Given data

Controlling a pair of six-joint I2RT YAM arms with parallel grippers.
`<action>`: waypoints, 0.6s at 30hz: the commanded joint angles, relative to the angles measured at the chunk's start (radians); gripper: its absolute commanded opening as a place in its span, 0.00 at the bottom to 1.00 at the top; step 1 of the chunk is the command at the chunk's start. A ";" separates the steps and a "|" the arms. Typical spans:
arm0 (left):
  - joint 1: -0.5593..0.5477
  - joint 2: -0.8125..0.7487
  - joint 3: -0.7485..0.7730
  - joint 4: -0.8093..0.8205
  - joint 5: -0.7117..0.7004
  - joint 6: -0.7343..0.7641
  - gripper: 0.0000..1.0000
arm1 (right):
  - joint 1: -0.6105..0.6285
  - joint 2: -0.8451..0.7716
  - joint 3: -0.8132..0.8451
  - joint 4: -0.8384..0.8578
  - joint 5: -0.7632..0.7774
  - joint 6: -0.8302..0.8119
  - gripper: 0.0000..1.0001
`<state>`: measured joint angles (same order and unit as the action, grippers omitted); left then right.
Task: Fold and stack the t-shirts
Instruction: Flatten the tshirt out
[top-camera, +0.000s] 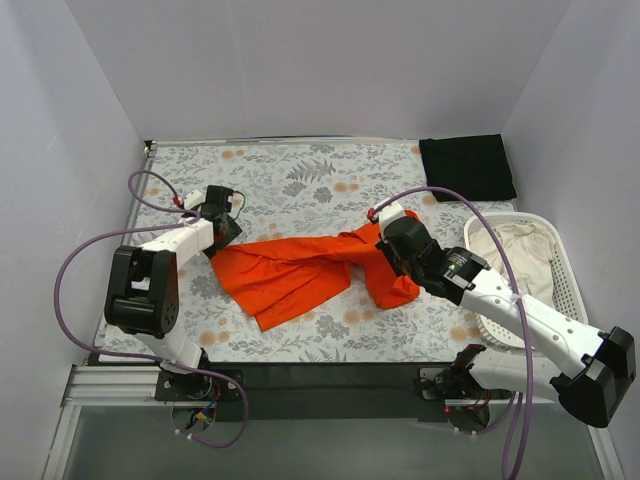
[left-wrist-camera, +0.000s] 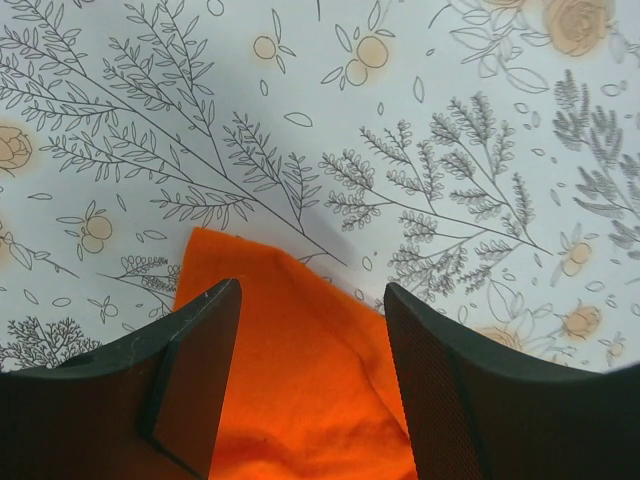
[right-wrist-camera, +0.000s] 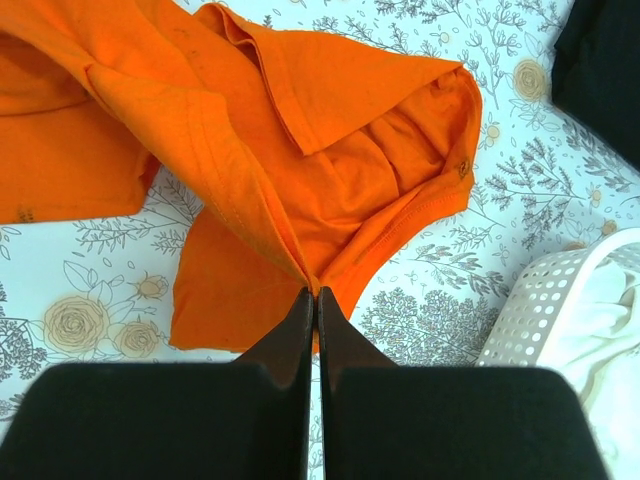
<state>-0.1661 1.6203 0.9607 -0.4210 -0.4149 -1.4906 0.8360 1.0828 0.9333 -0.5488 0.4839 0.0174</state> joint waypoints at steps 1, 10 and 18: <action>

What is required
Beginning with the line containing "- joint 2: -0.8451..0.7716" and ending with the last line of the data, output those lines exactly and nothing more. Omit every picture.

Response to this task
  - joint 2: -0.8451..0.7716
  - joint 3: -0.8132..0.8451
  - joint 4: -0.8384..0.8578
  - joint 5: -0.7632..0.7774
  - joint 6: -0.8302..0.8119
  - gripper: 0.0000..1.0001
`<state>`: measured joint angles (same order and unit as the action, grippers omitted); left then right.
Task: Fold and stack the t-shirts
Instruction: Flatten the tshirt out
[top-camera, +0.000s] 
[left-wrist-camera, +0.000s] 
[right-wrist-camera, +0.000s] 
<state>-0.1661 1.6203 0.9607 -0.4210 -0.4149 -1.4906 0.8360 1.0828 0.9333 -0.5488 0.4839 0.0174</state> joint waypoints at steps 1, 10 and 18: <action>

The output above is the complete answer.